The problem
Lines of the listing that contain "pens" need to be copied.

Data for analysis
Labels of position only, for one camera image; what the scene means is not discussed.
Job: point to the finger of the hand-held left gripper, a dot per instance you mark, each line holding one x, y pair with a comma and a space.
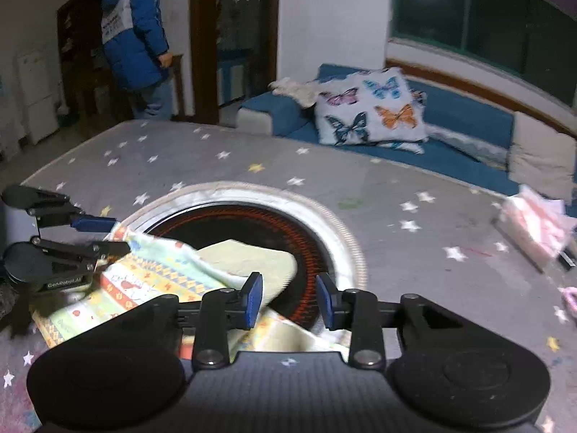
92, 223
103, 250

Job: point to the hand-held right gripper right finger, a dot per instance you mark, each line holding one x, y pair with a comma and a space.
326, 302

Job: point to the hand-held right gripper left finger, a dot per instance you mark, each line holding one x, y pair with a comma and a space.
253, 301

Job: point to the patterned yellow green pants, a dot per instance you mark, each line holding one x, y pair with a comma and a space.
180, 275

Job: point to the round black induction cooker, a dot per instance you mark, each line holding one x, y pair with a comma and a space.
288, 243

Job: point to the white cabinet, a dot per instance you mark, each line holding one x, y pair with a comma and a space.
36, 97

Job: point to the grey star print tablecloth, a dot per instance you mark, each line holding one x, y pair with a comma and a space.
252, 158

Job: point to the butterfly print pillow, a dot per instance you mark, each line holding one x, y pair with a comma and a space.
372, 106

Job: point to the crumpled cream cloth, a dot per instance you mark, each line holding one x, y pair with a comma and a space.
295, 89

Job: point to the blue sofa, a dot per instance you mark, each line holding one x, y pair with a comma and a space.
450, 126

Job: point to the pink tissue pack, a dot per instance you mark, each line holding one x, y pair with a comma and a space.
534, 225

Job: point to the small pink cloth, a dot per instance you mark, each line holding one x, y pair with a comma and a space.
570, 300

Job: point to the beige pillow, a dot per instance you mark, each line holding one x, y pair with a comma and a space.
541, 155

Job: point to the dark window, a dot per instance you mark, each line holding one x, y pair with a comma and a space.
487, 22

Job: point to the wooden door frame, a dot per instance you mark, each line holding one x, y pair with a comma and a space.
203, 40

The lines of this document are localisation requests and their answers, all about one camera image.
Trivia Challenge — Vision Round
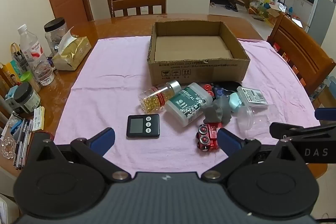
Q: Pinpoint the pen holder with pens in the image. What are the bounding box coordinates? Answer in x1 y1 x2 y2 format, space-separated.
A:
10 42 30 78

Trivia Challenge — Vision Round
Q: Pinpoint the clear blister pack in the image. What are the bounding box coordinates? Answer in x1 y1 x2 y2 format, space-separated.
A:
236 86 267 107

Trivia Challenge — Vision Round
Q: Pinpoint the blue stapler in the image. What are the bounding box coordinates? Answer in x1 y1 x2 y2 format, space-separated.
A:
5 118 23 136

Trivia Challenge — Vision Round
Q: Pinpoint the container with green lid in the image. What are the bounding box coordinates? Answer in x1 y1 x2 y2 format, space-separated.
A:
20 70 42 94

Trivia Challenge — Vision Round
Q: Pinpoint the clear bottle of gold capsules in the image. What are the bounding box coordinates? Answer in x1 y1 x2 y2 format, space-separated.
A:
138 80 182 113

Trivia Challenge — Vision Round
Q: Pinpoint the clear plastic water bottle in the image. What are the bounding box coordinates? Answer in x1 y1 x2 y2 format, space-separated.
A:
17 24 55 86

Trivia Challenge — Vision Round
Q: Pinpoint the clear plastic cup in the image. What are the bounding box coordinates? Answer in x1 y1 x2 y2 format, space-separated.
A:
237 105 274 139

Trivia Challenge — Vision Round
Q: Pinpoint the pink cloth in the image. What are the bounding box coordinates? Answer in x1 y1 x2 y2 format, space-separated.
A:
54 38 321 182

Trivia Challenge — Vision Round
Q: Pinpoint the small card box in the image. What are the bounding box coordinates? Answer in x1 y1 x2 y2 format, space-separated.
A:
32 106 46 132

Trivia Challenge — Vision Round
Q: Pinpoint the teal round container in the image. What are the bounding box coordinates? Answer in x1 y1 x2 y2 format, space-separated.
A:
228 92 244 112

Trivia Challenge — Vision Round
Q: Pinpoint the yellow box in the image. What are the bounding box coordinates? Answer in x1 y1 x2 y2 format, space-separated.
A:
0 62 17 100

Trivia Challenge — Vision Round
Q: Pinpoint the red toy car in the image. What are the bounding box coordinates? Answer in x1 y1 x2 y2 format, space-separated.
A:
196 122 223 152

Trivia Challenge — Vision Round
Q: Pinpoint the grey elephant toy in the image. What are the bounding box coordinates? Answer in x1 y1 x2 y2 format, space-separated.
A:
203 97 233 125

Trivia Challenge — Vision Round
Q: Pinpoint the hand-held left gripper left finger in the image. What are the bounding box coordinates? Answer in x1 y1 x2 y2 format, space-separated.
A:
26 127 131 184

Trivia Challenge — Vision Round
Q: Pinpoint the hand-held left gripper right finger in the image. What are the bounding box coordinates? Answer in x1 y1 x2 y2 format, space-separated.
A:
202 127 308 183

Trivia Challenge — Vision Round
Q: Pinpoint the black digital timer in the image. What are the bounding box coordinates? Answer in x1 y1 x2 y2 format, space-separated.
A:
126 114 160 139

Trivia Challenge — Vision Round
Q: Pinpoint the glass ashtray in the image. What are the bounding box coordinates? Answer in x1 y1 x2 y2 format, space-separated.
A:
0 136 17 161

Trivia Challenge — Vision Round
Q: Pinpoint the cardboard box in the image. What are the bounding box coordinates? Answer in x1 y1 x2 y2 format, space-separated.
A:
266 2 284 19
147 20 251 86

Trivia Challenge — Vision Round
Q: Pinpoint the bunch of pens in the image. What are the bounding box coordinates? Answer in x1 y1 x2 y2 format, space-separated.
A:
13 118 35 170

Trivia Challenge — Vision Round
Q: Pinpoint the grey refrigerator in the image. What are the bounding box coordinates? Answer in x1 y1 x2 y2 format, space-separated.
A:
307 0 336 47

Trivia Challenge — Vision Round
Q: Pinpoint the white bottle with green label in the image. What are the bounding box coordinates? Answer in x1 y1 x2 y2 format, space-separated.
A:
165 82 213 127

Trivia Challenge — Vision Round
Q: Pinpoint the gold tissue pack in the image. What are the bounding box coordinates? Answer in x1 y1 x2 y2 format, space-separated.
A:
51 27 92 72

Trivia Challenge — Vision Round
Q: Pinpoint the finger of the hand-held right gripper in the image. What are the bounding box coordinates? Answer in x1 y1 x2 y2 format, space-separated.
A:
314 108 336 121
269 122 336 141

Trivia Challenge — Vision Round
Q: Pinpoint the cardboard box on floor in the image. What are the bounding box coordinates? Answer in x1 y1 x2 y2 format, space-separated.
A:
266 2 284 19

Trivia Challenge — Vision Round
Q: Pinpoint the dark jar with black lid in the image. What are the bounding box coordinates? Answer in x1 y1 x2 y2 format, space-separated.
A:
13 82 42 115

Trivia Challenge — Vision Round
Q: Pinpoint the clear jar with black lid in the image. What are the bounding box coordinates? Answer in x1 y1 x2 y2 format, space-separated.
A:
43 17 68 57

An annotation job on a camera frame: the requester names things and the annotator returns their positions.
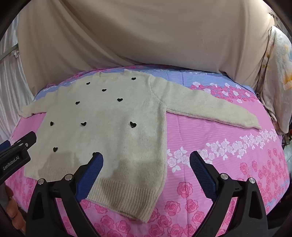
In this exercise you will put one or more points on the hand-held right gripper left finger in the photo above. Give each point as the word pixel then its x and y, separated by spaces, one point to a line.
pixel 91 171

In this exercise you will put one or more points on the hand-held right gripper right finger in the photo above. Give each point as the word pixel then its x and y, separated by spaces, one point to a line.
pixel 200 171

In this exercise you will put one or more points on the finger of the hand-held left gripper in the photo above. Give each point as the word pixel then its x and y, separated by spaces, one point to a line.
pixel 27 138

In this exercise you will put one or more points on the beige fluffy towel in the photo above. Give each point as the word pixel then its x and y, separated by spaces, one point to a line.
pixel 109 123

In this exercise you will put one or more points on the person's left hand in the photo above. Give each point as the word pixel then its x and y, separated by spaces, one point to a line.
pixel 13 209

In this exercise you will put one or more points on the pink floral bedsheet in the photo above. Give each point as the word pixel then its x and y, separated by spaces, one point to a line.
pixel 205 159

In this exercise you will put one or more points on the white curtain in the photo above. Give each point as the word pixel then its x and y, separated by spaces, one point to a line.
pixel 11 79

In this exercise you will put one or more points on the white floral pillow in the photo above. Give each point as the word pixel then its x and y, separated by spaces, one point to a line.
pixel 277 75

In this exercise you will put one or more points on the beige backdrop cloth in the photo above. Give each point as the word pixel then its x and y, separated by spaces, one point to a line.
pixel 148 32

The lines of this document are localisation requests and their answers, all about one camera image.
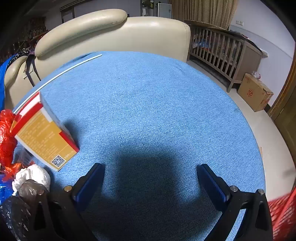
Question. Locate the red plastic basket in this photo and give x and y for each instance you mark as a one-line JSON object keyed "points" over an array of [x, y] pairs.
{"points": [[282, 215]]}

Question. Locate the white wall socket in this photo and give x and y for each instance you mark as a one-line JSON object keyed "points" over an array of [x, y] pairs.
{"points": [[239, 23]]}

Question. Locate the black plastic bag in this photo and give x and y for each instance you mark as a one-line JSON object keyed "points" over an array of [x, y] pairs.
{"points": [[13, 215]]}

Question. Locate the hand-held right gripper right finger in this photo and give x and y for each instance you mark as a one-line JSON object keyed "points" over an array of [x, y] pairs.
{"points": [[214, 185]]}

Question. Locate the blue table cloth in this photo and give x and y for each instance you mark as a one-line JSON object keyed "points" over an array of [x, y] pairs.
{"points": [[150, 104]]}

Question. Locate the white crumpled plastic bag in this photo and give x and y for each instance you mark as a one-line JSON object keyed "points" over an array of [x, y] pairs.
{"points": [[34, 173]]}

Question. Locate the clear plastic bottle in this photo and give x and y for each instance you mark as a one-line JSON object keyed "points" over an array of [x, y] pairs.
{"points": [[256, 74]]}

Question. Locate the red and gold box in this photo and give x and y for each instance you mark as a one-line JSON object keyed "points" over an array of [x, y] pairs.
{"points": [[41, 134]]}

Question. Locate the thin white strip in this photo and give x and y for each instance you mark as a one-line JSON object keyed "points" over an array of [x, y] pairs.
{"points": [[99, 55]]}

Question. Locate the red plastic bag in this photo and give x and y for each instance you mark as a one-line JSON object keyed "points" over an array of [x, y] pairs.
{"points": [[5, 139]]}

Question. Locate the wooden crib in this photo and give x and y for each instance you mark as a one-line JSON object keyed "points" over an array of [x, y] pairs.
{"points": [[247, 55]]}

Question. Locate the dark wooden cabinet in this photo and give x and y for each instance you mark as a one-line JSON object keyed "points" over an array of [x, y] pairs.
{"points": [[23, 32]]}

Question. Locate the clear plastic bag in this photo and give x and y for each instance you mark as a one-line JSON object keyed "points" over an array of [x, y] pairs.
{"points": [[23, 157]]}

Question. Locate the beige leather sofa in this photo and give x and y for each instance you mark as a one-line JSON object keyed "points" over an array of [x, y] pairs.
{"points": [[138, 34]]}

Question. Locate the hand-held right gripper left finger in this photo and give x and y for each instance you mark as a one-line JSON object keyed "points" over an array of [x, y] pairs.
{"points": [[89, 185]]}

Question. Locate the brown cardboard box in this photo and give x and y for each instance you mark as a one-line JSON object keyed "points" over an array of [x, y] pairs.
{"points": [[252, 92]]}

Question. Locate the wooden door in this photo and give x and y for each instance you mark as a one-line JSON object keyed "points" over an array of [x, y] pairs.
{"points": [[286, 111]]}

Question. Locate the blue garment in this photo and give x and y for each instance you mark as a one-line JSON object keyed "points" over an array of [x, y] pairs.
{"points": [[3, 76]]}

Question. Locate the beige curtain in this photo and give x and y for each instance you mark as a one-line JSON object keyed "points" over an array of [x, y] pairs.
{"points": [[203, 11]]}

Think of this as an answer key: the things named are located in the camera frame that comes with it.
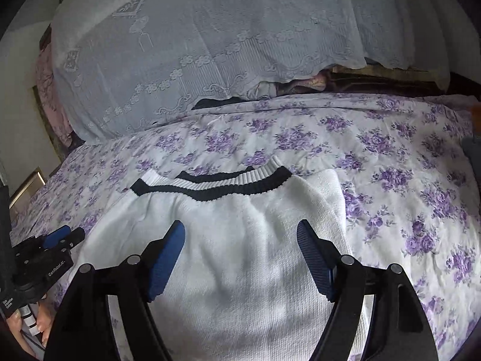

Written solution
Q: Pinpoint the pen holder with pens in the image. What are the bounding box coordinates? Answer in x1 y1 x2 y2 format, space-separated.
Q: Pinpoint the bunch of pens in the image. What are the bounding box coordinates? Answer in x1 y1 x2 y2 format, space-separated.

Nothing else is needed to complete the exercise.